18 January, 2017

Breakthrough Big Data and Deep Learning in Today's Oil Industry: Interview with Kamal Hami-Eddine

Innovators in Geoscience Series

 

New analytical techniques that work with a massive volume of data of extremely wide variety are enabling geoscientists and engineers to understand the nature and extent of reservoirs in ways never possible before. Welcome to an interview with Kamal Hami-Eddine, Paradigm, who explains big data and deep learning as they are being used today in the petroleum exploration and production.

New analytical techniques that work with a massive volume of data of extremely wide variety are enabling geoscientists and engineers to understand the nature and extent of reservoirs in ways never possible before. Welcome to an interview with Kamal Hami-Eddine, Paradigm, who explains big data and deep learning as they are being used today in the petroleum exploration and production. Kamal will be presenting at the AAPG Deepwater / Big Data GTW.

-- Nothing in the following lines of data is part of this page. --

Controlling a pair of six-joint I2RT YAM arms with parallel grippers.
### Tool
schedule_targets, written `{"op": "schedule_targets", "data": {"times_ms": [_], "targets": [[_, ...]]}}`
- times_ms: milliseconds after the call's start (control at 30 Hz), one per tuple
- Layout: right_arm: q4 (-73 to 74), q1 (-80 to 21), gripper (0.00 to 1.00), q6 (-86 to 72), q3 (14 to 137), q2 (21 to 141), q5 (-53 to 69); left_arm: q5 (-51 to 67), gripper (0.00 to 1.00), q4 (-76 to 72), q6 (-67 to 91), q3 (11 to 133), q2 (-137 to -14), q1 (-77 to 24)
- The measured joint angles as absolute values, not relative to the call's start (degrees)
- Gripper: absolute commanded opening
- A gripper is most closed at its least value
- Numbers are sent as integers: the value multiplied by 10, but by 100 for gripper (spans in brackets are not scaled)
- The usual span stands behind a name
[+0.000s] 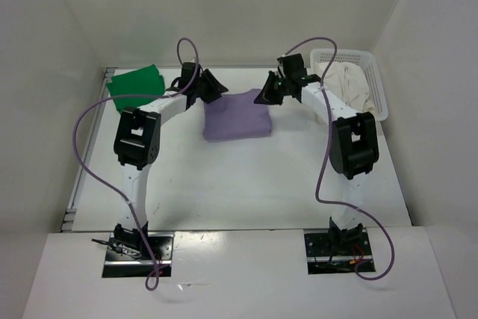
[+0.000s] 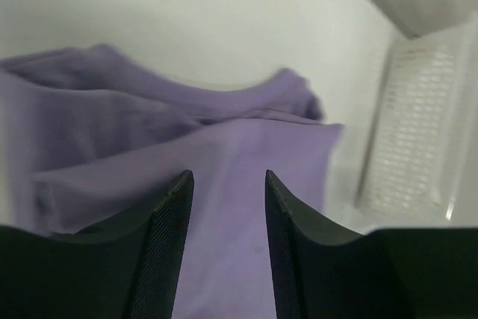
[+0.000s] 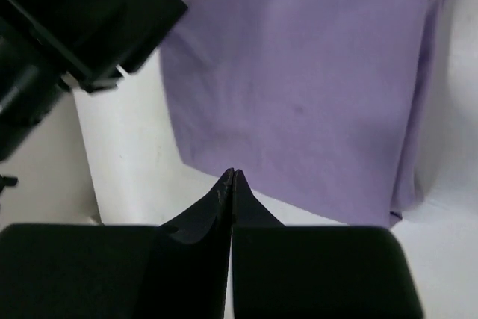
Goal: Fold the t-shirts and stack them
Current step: Smooth out wrinkles on the folded tshirt
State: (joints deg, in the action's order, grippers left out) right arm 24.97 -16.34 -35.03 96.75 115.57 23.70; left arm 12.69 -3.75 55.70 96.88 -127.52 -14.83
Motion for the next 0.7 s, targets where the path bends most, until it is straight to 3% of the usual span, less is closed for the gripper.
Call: {"op": "schedule_targets", "data": {"times_ms": [167,400,500,567,700], "targets": [[211,-161,1,-351,857,1168,240,125,50,-19,556,969,-1315,-125],[188,-156,1,-353,802,1185,227,120,50,-20,552,969,-1319,-103],[179,-156,1,-355,798,1185,222,121,60,-21,547,969,-1318,-99],[178,-156,7,-357,798,1184,220,123,66,-21,539,969,-1313,-98],[186,-155,31,-363,799,1164,216,119,70,-21,519,919,-1244,-97]]}}
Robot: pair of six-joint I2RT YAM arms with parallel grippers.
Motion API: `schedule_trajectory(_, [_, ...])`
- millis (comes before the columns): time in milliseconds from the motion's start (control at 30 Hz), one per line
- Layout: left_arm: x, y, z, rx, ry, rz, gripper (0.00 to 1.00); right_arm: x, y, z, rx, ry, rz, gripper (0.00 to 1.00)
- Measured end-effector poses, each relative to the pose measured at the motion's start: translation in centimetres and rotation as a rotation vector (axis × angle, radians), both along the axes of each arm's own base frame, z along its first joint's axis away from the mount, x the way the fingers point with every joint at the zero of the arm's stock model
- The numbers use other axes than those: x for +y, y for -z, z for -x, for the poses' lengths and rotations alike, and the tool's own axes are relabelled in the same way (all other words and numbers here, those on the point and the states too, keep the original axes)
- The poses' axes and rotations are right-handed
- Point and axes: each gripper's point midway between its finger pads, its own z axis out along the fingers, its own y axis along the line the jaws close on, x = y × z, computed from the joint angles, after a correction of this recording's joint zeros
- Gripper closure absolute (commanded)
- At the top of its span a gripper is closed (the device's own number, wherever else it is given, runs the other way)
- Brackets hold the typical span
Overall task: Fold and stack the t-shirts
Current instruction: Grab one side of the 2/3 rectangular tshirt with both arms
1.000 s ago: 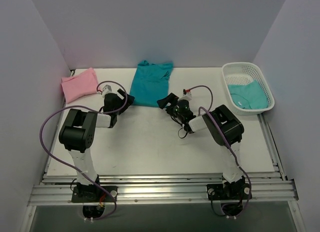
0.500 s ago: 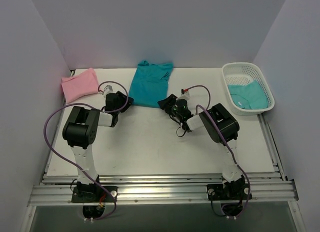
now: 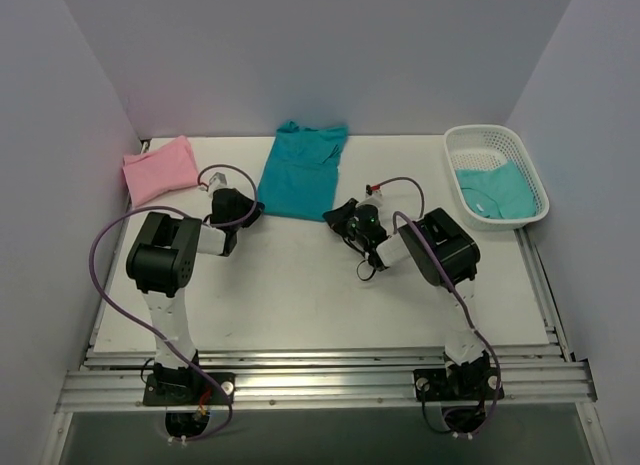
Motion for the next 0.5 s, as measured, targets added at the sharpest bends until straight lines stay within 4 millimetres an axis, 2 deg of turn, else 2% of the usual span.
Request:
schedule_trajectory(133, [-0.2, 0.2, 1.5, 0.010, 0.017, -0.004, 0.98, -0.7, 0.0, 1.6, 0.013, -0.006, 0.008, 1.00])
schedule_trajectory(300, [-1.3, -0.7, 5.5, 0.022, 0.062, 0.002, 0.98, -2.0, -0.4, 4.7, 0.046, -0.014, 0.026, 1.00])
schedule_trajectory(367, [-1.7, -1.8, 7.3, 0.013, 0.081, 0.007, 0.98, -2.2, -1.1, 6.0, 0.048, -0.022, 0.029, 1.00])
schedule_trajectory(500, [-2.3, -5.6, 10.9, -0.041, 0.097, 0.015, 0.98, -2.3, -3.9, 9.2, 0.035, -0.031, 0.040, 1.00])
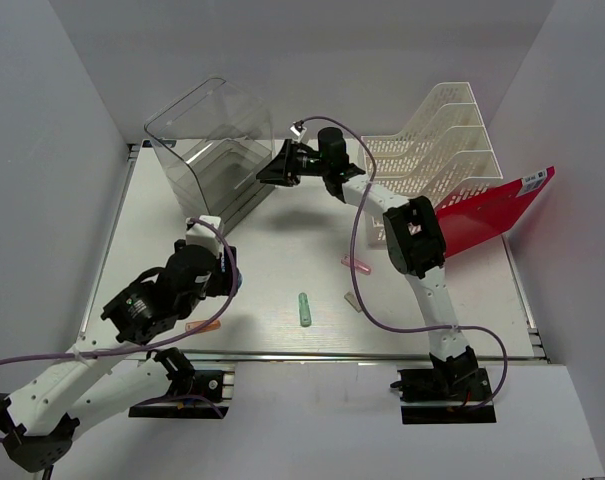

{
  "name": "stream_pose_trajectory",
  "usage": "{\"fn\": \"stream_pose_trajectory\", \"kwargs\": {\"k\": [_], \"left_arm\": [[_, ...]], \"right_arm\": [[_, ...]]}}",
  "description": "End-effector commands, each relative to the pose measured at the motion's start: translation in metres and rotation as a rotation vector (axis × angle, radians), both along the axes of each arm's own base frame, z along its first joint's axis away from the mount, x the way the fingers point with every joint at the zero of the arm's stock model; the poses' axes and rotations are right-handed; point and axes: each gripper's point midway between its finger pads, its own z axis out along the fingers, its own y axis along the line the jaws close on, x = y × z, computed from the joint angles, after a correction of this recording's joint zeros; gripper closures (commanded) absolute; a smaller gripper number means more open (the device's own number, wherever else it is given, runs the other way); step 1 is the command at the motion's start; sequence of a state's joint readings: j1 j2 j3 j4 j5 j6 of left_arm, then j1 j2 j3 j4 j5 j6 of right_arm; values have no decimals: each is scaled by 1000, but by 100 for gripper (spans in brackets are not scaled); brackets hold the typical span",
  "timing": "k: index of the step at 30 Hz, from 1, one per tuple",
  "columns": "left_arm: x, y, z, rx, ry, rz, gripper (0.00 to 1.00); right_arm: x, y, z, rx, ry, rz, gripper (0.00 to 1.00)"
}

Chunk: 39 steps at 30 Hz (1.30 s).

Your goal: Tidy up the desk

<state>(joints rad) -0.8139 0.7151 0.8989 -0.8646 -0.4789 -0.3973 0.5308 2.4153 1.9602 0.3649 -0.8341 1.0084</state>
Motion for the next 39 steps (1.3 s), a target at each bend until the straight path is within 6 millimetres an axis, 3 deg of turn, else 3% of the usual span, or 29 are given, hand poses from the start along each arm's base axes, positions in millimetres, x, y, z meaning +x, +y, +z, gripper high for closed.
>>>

Extracted reservoir bodies using Democratic Neural Network Association
What is your name and your relationship to big data?

My name is Kamal Hami-Eddine, Paradigm, and I studied applied statistics, probabilities and stochastic processes. This how I got introduced to big data problematics. I was studying in a city where the plane industry is big, and a big challenge for them was to monitor and learn from all the measures they take during flights, to limit maintenance cost. At that time the problem was unsolvable, but lots of research was done to find ways to transform idle data into information. That being said, I worked a lot on machine learning and neural networks more specifically, so naturally these days, it is all about big data and deep learning.

What is big data and how is the concept often misunderstood?

Big data I guess gets misunderstood, simply because of its name. We often only retain “big”. This often leads to common thinking that we already do big data in the oil industry since ever. We have big data, but we do not leverage much information from it yet. Big data is not only big. It is about its volume, velocity, variety, and the capacity to solve business problems using it right.

How did the concept of big data come about? What were the needs it addressed?

The first paper mentioning big data was published in 1997, but many researchers were working on these topics since long time. “Saving all the bits” (1990) from Peter J. Denning states the problem clearly and talks about the hardware issues they encountered at that time. In the introduction, the need to handle big data for earth sciences is expressed. The explosion of data volume and variety, accelerated exponentially thanks to internet democratization. It has driven the need to store more and more data. So big data is not born to address a problem, it was the problem. The first problem was therefore to store data, and then being able to retrieve it from anywhere on the planet in a second. In parallel, we all realized the huge value of this massive available data and focus was made to be able to perform data mining at such a scale to benefit from it in all domains.

What were some of the early applications of big data in the oil industry?

Early applications have been seen to try to monitor maintenance of rigs elements based on captor measures. The idea is to try to anticipate any break in production due to a maintenance failure. It is basically trying to benefit from a huge amount of measures to perform an Artificial Intelligence based on time series analysis. This application leverages the infrastructure implemented for big data and relies a lot on machine learning. It still does not fully deal with the data variety, as still mostly relying only on structured data.

Some major big data and deep learning actors have started to develop some prototypes for the oil industry to analyze geophysical and geological data, however there is no publication yet as far as I know, which can be qualified as the first big data application in field exploration and development. On our side we started to investigate on how deep learning could assist interpreters on their day to day tasks.

What are some of the most exciting applications for big data that you see today?

I am biased, and big data cannot go without deep learning for me. For daily usage, the autonomous vehicles development is to me the application which will have the biggest impact on the non-digital world. However the ones which look really impressive to me, are the ones dealing with the live treatment of satellite images. This can stack up to several tera-bytes a day, to transfer, process and analyze. For example Copernicus project and Sparkin data, analyze land movement from satellite images, which could have an impact on mining, civil engineering or even in the oil and gas industry.

How can big data open up areas for oil and gas exploration and development that were previously not open?

Reducing costs, keep information as people move and assist geoscientists. It can provide tools to help managing our huge databases, get the most of exabytes of documents available. A lot of unstructured information contains lots of knowledge, and therefore would help reducing overall risk, if it could be presented in an intelligible way. All decision makers would have access to an unprecedented level of business information. On another aspect, geoscientists will be empowered through easier access to analogs, and assistance tools to ease fastidious tasks so they can concentrate on what makes their value.

Where is big data in oil and gas going?

Everywhere. The question is more about the pace. It can go very fast in the domain of geoscientist assistance, thanks to deep learning. It is the same in production analysis, and text mining. User experience with software may also be impacted by the huge improvements made in Natural Language processing.

Can you recommend a few articles and books?

Several very good MOOC are available on the main platforms to get an introduction to Big Data and Deep Learning. This may be a good way to get into the topic in a structured manner.

Awesome deep vision on Github provides links to very interesting scientific papers in this domain which helped me a lot to follow the trends.